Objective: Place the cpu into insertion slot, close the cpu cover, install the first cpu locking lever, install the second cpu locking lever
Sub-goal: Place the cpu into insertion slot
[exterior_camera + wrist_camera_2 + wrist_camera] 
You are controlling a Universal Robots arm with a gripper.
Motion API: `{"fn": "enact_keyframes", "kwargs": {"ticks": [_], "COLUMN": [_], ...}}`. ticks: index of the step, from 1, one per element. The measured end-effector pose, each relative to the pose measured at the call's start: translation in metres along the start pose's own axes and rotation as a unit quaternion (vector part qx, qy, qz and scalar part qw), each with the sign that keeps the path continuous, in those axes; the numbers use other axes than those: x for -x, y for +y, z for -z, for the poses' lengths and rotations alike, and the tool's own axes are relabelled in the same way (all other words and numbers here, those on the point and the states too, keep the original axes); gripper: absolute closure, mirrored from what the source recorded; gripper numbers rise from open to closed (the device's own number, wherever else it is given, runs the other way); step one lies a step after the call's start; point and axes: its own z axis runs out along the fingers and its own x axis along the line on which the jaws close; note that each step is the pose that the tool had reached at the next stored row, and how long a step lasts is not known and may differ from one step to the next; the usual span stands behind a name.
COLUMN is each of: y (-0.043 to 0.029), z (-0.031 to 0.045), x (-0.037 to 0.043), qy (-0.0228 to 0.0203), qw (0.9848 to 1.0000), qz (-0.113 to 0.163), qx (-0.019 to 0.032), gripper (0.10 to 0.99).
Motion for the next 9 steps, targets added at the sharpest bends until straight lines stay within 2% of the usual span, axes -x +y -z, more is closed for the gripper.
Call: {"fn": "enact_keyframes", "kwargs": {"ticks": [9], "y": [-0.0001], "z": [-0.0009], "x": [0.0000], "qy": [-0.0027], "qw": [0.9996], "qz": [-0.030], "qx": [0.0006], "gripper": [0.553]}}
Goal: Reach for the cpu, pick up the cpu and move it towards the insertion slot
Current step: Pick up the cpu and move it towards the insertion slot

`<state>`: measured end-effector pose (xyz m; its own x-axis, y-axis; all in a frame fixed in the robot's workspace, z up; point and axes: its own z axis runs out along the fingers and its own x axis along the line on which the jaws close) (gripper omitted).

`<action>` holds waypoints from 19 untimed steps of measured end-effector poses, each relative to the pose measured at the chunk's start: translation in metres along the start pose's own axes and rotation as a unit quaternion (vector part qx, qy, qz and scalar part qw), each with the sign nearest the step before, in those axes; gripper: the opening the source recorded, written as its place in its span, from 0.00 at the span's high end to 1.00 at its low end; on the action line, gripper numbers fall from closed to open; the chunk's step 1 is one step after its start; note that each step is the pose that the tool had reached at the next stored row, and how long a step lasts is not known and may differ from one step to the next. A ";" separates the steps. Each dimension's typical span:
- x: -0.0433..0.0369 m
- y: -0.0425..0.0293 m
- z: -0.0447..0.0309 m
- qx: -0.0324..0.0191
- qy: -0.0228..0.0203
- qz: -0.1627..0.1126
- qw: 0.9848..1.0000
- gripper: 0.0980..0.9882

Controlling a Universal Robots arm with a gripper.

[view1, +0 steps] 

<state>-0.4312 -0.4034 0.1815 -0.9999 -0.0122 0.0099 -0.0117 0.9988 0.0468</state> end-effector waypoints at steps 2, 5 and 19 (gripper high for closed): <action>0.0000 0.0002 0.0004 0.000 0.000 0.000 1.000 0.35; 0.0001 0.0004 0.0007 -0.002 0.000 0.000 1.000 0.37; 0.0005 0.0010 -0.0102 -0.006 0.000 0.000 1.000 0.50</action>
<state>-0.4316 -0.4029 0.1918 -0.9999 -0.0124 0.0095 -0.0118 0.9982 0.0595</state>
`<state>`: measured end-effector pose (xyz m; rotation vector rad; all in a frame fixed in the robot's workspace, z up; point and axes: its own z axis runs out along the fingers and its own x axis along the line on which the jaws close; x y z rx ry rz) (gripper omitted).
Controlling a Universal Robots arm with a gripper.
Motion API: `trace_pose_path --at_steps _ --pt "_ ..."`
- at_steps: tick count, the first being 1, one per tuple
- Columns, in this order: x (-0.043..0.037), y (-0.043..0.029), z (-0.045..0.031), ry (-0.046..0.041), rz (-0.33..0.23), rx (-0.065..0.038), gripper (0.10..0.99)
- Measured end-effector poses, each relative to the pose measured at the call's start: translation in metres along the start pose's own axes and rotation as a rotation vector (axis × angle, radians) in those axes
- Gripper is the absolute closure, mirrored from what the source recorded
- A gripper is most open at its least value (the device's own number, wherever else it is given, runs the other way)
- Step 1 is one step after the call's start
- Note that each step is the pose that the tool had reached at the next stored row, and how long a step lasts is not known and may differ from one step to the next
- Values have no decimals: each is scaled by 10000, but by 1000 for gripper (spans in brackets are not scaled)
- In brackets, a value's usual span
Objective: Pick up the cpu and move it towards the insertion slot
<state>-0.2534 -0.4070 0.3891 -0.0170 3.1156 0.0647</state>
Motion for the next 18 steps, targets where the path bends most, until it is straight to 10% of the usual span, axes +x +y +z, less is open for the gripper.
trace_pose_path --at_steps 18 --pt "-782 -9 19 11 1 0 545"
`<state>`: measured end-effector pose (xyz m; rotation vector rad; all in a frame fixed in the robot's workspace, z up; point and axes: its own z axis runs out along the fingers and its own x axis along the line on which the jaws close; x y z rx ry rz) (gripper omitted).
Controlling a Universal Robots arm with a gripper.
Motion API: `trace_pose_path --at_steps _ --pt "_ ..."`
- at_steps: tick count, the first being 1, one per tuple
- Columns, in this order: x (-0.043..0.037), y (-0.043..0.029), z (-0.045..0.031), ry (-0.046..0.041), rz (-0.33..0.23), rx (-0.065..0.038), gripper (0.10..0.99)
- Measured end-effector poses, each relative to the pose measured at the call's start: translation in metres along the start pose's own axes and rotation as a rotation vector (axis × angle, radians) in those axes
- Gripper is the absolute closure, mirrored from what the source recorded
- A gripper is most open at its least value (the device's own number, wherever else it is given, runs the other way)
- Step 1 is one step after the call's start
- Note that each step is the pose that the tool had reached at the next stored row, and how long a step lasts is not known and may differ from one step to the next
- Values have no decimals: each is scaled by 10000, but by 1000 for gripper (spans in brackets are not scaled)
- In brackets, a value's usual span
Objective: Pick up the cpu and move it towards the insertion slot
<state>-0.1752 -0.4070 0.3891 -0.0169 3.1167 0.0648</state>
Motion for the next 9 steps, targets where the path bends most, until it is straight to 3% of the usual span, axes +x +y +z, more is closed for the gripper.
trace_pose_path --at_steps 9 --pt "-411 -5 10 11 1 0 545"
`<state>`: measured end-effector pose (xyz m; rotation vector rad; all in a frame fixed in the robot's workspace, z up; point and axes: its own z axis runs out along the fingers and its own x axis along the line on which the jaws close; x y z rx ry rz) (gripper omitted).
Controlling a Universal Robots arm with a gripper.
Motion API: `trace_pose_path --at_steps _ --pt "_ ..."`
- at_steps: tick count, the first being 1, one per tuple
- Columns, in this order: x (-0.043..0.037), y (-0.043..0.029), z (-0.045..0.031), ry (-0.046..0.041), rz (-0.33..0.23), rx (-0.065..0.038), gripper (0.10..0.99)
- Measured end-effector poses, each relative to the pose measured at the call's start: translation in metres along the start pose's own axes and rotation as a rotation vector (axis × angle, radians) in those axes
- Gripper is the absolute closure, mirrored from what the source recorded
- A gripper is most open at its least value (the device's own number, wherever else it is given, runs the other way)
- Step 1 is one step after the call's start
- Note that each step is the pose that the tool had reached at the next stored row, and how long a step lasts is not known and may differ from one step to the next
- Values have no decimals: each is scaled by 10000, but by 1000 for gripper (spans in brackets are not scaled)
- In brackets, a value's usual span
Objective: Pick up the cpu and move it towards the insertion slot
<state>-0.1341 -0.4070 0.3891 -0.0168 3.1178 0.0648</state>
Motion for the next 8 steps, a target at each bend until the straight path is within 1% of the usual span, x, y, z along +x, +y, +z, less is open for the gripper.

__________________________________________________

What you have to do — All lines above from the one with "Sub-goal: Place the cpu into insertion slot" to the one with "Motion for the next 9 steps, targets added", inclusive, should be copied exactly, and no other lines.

Task solution —
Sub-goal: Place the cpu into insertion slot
[exterior_camera + wrist_camera_2 + wrist_camera] 
You are controlling a Universal Robots arm with a gripper.
Motion API: `{"fn": "enact_keyframes", "kwargs": {"ticks": [_], "COLUMN": [_], ...}}`. ticks: index of the step, from 1, one per element. The measured end-effector pose, each relative to the pose measured at the call's start: translation in metres along the start pose's own axes and rotation as a unit quaternion (vector part qx, qy, qz and scalar part qw), each with the sign that keeps the path continuous, in those axes; the numbers use other axes than those: x for -x, y for +y, z for -z, for the poses' lengths and rotations alike, and the tool's own axes are relabelled in the same way (all other words and numbers here, those on the point and the states too, keep the original axes); gripper: absolute closure, mirrored from what the source recorded; gripper numbers rise from open to closed (the device's own number, wherever else it is given, runs the other way); step one lies a step after the call's start; point and axes: its own z axis runs out along the fingers and its own x axis along the line on which the jaws close; note that each step is the pose that the tool had reached at the next stored row, and how long a step lasts is not known and may differ from one step to the next; the usual span stands behind a name.
COLUMN is each of: y (-0.043 to 0.029), z (-0.031 to 0.045), x (-0.037 to 0.043), qy (-0.0228 to 0.0203), qw (0.9848 to 1.0000), qz (-0.113 to 0.163), qx (-0.019 to 0.032), gripper (0.10 to 0.99).
Motion for the next 9 steps, targets added at the sharpest bends until straight lines stay within 2% of the usual span, axes -x +y -z, more is closed for the gripper.

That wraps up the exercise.